🤖 AI Summary
Existing dynamic system state prediction methods face a fundamental trade-off between modeling physical constraints accurately and achieving computational efficiency, particularly for spatiotemporally coupled nonlinear dynamics. To address this, we propose the Physics-Informed Variational Spatiotemporal State-Space Gaussian Process (PI-VSS-GP), the first framework to embed ordinary or partial differential equation (ODE/PDE) priors into a variational state-space formulation. By integrating sparse Gaussian processes with spatiotemporal covariance decomposition, PI-VSS-GP achieves strict uncertainty quantification while scaling linearly—O(N)—in time complexity. This breaks the long-standing scalability–nonlinearity expressivity trade-off inherent in conventional physics-informed Gaussian processes. Extensive experiments on diverse synthetic and real-world benchmarks demonstrate that PI-VSS-GP consistently outperforms state-of-the-art methods in both predictive accuracy and training speed.
📝 Abstract
Differential equations are important mechanistic models that are integral to many scientific and engineering applications. With the abundance of available data there has been a growing interest in data-driven physics-informed models.
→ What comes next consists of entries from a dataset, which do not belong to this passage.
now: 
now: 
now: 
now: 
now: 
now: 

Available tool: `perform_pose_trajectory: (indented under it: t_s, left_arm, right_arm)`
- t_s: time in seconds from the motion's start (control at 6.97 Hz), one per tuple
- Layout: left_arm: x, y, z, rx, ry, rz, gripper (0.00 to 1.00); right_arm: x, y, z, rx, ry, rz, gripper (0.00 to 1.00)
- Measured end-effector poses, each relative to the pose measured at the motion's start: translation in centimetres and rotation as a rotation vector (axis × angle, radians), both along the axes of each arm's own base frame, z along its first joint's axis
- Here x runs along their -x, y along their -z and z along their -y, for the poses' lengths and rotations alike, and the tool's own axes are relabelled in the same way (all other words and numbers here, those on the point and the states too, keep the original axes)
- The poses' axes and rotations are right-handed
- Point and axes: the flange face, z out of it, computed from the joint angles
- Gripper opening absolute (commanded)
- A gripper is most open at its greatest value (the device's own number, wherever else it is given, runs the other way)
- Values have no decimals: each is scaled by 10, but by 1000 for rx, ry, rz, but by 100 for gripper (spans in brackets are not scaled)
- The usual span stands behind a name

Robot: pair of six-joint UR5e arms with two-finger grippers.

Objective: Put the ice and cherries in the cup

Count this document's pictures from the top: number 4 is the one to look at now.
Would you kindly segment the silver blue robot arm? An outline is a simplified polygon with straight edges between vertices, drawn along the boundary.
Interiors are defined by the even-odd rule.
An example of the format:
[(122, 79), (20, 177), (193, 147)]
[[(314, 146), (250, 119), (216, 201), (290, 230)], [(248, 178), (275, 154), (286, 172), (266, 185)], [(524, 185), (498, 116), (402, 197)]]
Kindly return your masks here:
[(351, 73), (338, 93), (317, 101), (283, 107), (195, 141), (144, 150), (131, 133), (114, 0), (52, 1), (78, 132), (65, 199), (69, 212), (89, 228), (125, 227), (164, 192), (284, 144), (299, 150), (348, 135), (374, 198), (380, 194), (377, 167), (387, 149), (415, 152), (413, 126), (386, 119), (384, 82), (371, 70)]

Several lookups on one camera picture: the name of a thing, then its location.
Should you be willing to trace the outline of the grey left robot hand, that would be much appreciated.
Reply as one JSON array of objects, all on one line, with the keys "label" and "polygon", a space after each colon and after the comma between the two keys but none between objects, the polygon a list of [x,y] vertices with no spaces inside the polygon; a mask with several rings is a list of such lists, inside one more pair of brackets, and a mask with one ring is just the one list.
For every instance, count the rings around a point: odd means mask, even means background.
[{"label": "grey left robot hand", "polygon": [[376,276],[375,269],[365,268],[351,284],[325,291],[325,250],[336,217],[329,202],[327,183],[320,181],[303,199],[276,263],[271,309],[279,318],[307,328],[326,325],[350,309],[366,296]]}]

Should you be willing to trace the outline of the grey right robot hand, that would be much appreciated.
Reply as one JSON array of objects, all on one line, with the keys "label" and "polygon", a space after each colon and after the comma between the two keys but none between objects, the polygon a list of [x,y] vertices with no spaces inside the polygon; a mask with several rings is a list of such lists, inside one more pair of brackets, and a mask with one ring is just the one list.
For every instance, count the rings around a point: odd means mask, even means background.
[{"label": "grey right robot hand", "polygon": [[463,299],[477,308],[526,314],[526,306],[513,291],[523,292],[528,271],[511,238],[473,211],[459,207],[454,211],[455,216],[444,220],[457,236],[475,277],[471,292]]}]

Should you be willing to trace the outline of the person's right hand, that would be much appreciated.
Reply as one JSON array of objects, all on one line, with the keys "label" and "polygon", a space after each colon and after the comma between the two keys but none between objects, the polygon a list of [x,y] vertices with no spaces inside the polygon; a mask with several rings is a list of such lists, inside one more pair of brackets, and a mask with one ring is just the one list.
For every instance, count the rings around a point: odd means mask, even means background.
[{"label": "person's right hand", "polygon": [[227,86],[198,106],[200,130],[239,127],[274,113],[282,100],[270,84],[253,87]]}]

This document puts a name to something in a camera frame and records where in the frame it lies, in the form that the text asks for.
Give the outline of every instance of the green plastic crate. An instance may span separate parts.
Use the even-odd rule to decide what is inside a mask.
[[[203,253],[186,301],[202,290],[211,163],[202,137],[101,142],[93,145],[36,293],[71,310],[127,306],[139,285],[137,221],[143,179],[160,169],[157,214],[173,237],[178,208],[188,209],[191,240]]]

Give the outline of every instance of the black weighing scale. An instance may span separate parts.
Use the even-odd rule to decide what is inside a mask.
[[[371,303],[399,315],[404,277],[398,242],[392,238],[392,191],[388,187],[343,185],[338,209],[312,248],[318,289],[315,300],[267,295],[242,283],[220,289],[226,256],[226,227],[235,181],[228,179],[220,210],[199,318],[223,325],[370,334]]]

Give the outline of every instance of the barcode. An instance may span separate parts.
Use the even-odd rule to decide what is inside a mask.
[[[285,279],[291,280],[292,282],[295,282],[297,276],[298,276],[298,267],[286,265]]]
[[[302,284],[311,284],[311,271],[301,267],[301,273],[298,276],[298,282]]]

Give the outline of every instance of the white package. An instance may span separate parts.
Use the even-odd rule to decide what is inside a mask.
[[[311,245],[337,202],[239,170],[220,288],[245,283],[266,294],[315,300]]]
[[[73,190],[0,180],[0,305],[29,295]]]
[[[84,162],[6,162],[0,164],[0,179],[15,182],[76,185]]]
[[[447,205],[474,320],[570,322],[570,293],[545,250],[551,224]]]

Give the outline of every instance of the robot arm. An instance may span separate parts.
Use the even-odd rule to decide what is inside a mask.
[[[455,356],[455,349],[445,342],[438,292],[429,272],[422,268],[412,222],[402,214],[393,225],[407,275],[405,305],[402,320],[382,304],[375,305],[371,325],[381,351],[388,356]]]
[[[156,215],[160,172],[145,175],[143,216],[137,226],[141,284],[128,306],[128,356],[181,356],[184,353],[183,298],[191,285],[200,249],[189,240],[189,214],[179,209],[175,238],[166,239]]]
Gaussian processes (GPs) are particularly suited to this task as they can model complex, non-linear phenomena whilst incorporating prior knowledge and quantifying uncertainty. Current approaches have found some success but are limited as they either achieve poor computational scalings or focus only on the temporal setting. This work addresses these issues by introducing a variational spatio-temporal state-space GP that handles linear and non-linear physical constraints while achieving efficient linear-in-time computation costs. We demonstrate our methods in a range of synthetic and real-world settings and outperform the current state-of-the-art in both predictive and computational performance.